The second cornerstone of our passionate relationship with storytelling is what narratology professor Lisa Zunshine calls "the theory of mind." From a young age, we all "theorize" that the human mind in general works in similar ways as ours in particular. This enables us to develop theories about other people's minds, gathering clues and putting them together to imagine what they might be feeling, thinking or scheming.
"As members of an intensely social species, we read fiction because it mobilizes our theory of mind in a particularly intense way," Zunshine writes in her 2006 book Why We Read Fiction, Theory of Mind and the Novel. "We read novels because it stimulates our theory of mind." Our penchant for narration therefore seems to have been selected by evolution because it maintains and develops our fundamental capacity of reading other people's minds.
Primate storytellers?
But are we really the only species with a narrative mind and a taste for stories? Gazzaniga says we "probably" are, but many scientists studying non-human primates believe otherwise.
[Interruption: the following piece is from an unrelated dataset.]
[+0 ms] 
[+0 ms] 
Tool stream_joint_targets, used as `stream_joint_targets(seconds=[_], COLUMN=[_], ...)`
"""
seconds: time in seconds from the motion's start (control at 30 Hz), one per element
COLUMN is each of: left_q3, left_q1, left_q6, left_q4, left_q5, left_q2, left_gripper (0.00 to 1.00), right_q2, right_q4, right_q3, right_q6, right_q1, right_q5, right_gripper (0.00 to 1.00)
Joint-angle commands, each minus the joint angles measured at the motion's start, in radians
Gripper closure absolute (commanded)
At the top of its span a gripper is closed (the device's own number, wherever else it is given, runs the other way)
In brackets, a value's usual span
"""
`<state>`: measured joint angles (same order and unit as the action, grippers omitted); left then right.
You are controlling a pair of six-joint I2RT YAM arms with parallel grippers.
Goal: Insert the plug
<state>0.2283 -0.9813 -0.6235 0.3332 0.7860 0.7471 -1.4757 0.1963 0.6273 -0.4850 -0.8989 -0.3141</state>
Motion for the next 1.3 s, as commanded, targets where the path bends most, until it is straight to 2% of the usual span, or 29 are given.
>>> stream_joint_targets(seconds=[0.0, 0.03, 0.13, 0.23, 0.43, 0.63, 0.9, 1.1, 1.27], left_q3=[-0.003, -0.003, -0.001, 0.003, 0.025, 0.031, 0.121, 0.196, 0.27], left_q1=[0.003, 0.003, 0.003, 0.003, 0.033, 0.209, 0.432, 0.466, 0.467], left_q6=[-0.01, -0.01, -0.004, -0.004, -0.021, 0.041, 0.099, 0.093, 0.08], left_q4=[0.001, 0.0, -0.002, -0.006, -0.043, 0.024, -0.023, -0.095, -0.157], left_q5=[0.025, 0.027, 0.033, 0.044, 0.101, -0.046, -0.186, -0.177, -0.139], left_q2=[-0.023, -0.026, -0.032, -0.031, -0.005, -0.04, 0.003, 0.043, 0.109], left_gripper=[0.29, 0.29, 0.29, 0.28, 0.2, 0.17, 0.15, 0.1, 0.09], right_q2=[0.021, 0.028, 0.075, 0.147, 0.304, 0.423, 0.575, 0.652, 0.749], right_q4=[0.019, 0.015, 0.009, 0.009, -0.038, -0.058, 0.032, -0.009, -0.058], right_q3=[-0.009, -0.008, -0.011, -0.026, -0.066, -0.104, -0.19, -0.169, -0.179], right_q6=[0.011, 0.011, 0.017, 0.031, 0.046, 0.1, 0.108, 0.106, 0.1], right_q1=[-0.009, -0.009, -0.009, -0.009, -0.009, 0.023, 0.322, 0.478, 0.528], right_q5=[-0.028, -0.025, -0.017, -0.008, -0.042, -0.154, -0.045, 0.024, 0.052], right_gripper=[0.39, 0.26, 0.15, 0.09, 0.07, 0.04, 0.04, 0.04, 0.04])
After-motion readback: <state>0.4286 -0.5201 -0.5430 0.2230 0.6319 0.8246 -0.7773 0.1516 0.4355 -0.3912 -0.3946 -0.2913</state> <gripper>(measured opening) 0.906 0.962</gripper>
A basic narrative mechanism that consists in creating a fictional reality can also be found among apes and maybe even other mammals. Chimpanzees, bonobos and orangutans are indeed capable of acting by pretending that things aren't what they seem.
Kanzi, a bonobo studied by primatologist Sue Savage-Rumbaugh, is apparently able to "pretend to be eating food that's not there, to feed others with imaginary food, to hide that food, to find it, to take it from others, to give it back to them or to run away with an imaginary mouthful of it," the scientist explains. The same thing happened with Viki, the female chimp that Cathy and Keith Hayes tried to raise at home like a human child in the 1940s. The animal, they said, acted as if she was carrying a toy and sometimes even pretended the imaginary toy was stuck somewhere.
To conclude, we can say that although we can find the signs of narration among apes (and even dogs, according to Robert W. Mitchell in his book Pretending and Imagination in Animals and Children) and although the engine for literature resides inside the biology of our brains, in no way does this lessen the greatness of fiction, which takes the form not only of novels, plays, movies and TV series but also religious myths, political manifestos, gossip and conspiracy theories, not to mention our friends' stories on social networks.